* Exercise requirements: Your copy of the data should leave out the images and match everything else exactly.
_ _ _
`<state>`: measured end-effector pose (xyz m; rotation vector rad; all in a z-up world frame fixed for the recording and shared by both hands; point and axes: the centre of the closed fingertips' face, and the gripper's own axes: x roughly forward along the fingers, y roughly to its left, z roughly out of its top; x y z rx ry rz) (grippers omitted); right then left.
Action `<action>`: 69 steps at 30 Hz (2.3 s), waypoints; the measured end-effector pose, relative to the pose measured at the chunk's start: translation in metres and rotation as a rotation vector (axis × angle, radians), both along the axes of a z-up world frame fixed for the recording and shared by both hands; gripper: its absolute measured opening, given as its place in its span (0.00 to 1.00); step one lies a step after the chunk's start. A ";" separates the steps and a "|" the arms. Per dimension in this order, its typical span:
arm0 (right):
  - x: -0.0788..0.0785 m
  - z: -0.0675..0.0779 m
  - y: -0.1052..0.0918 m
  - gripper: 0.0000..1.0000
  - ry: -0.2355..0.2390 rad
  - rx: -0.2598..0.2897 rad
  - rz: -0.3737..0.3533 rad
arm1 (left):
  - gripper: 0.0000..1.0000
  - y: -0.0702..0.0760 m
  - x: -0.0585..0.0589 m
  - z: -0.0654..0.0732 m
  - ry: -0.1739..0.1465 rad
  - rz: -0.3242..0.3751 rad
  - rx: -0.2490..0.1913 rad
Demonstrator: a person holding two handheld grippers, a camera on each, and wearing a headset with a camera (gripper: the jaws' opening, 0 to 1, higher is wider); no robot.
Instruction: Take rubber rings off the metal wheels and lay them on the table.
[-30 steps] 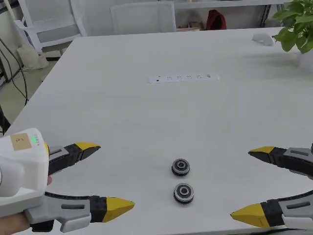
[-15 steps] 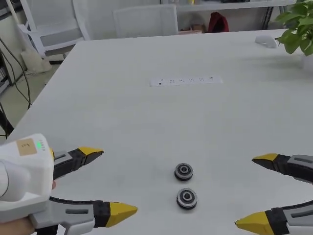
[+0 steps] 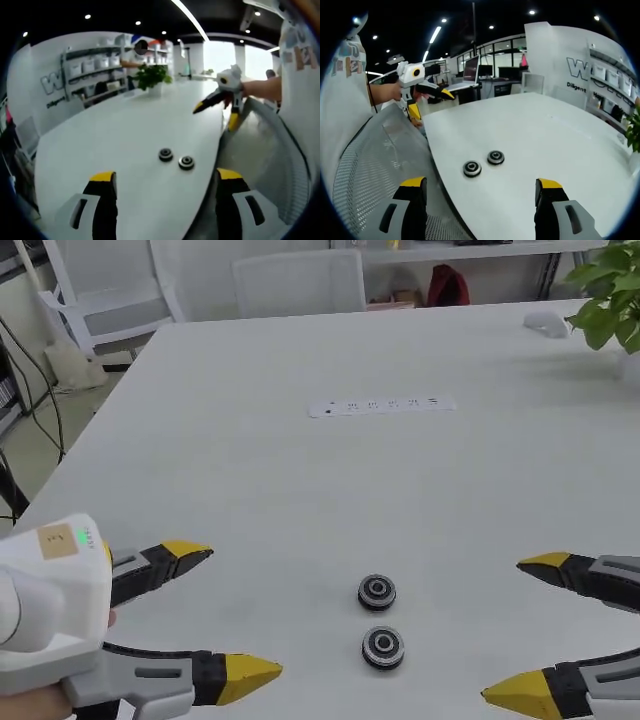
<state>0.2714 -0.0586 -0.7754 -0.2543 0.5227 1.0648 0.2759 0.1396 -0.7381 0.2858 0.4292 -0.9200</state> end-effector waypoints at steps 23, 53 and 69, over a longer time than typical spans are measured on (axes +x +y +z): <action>0.014 -0.001 0.010 0.87 -0.006 0.005 0.029 | 0.81 0.001 0.010 -0.001 -0.006 -0.007 0.010; 0.035 -0.020 0.031 0.75 -0.025 -0.018 0.107 | 0.77 -0.023 0.022 -0.018 0.017 -0.093 0.028; 0.036 -0.040 0.039 0.67 -0.009 -0.058 0.174 | 0.72 -0.036 0.029 -0.031 0.031 -0.140 0.056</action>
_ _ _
* Response to this task:
`<state>`: measured end-effector pose (xyz m; rotation vector rad; all in a z-up world frame fixed for the recording and shared by both hands; point and axes: the centre of the closed fingertips' face, and the gripper's own axes: x roughly forward along the fingers, y roughly to its left, z roughly out of its top; x y z rx ry rz) (grippers omitted); right then left.
Action `<action>`: 69 steps at 30 Hz (2.3 s), waypoints; the measured end-effector pose, relative to the pose measured at the chunk's start: translation in metres and rotation as a rotation vector (axis × angle, radians), both along the axes of a z-up world frame fixed for the recording and shared by both hands; gripper: its absolute measured opening, given as its place in its span (0.00 to 1.00); step one lies a step after the chunk's start. A ";" separates the steps and a "|" the arms. Per dimension in this order, its typical span:
arm0 (right):
  - x: -0.0788..0.0785 m
  - z: -0.0675..0.0779 m
  - y: -0.1052..0.0918 m
  - gripper: 0.0000..1.0000
  - ry: -0.2355..0.2390 rad
  - rx: -0.2598..0.2897 rad
  - rz: -0.3737..0.3533 rad
arm1 (left):
  - gripper: 0.0000..1.0000
  - y: -0.0702..0.0760 m
  - x: -0.0585..0.0589 m
  - z: -0.0654..0.0732 m
  - ry: -0.1739..0.1465 rad
  - rz: -0.3242..0.3751 rad
  - rx: -0.2490..0.1913 rad
Demonstrator: a person holding two handheld grippers, a camera on each, and wearing a headset with a camera (gripper: the jaws' opening, 0 to 1, higher is wider); no robot.
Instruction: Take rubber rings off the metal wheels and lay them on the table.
[-30 steps] 
[-15 steps] 
[+0 steps] 
<state>0.2714 -0.0586 -0.7754 -0.2543 0.5227 1.0648 0.2759 0.1396 -0.7381 0.2858 0.4292 -0.9200</state> end-effector waypoints at steps 23, 53 and 69, over a longer time than typical spans are measured on (axes +x +y +z): <action>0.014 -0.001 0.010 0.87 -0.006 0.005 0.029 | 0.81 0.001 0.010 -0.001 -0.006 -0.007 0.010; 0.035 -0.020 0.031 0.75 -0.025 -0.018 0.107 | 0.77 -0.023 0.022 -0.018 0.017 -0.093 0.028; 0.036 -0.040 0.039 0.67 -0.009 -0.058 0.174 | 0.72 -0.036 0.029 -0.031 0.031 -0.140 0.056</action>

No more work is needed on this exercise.